MedTech, in particular, holds enormous potential – not just to support clinicians, but to transform how care is delivered, coordinated, and experienced.
It’s a strategic enabler of smarter, faster, and more sustainable care, and in today’s healthcare landscape, it is no longer a luxury – it’s a necessity.
As an example, automating administrative tasks, such as patient referrals across systems, and appointment scheduling can reduce manual tasks and administrative delays.
Such techniques are vital to enhancing operational efficiency and ensuring healthcare professionals can dedicate more time to patient-centred care.
Take pharmacists, for example.
Studies suggest that more than half of their time is spent on non-value adding work. Imagine the impact if we could return that time to clinical care?
By identifying and addressing these inefficiencies, we not only improve performance and outcomes, but we also lighten the load on our overstretched workforce.
And it’s not just the staff who benefit. Patients feel the difference too.
With integrated, connected care systems, people don’t have to keep repeating their health history every time they see a new provider. Their information travels with them.
Plus, they can access their health records in real time, which helps them stay more involved in their own care.
The end result? Faster, more coordinated treatment and a stronger connection between patients and their care teams.
Real change begins not with blame, but with curiosity. Are we asking the right questions?
In today’s healthcare landscape, one of the most powerful – and urgent – questions we must ask ourselves is:
Are we truly using our resources in the best possible way?
Too often, our instinct is to throw more people, more time, or more money at a problem. But what if we paused and asked:
- Can we do this differently?
- Is this the best use of our people and resources?
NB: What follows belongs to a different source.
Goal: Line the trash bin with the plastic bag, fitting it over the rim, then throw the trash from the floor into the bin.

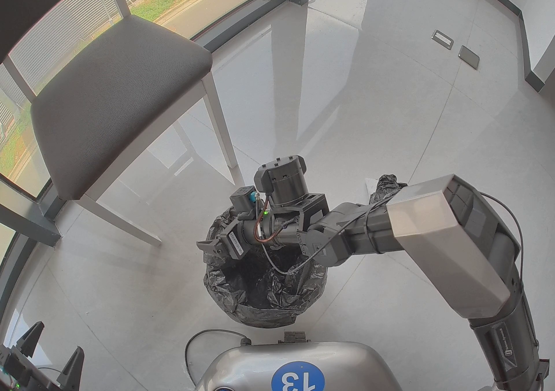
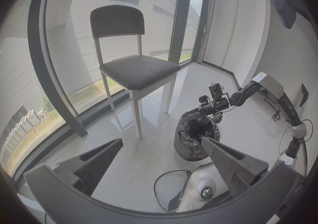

- Can we redesign workflows, leverage technology, or collaborate more effectively?
- Are we following best practice – or just habit?
This isn’t just about large-scale transformation. Efficiency lives in the micro-decisions we make every single day.
Every inefficiency is an opportunity
Every inefficiency is an opportunity for improvement, a chance to increase capacity, alleviate burnout, enhance patient care and safety, and yes, to lessen healthcare’s environmental impact by optimising processes that contribute to carbon emissions and medical waste.
Take a moment to reflect on your own organisations.
Where are the inefficiencies hiding? What assumptions are going unchallenged? And how might a shift in mindset unlock better outcomes, for patients, for staff, and for the planet?
Meanwhile, the MedTech industry must continue to drive innovation, foster collaboration and develop practical solutions that build healthcare systems to not only be more efficient, but also more resilient and sustainable.
Together, we can transform everyday inefficiencies into meaningful progress.
Let’s start treating inefficiency as the solvable challenge it truly is.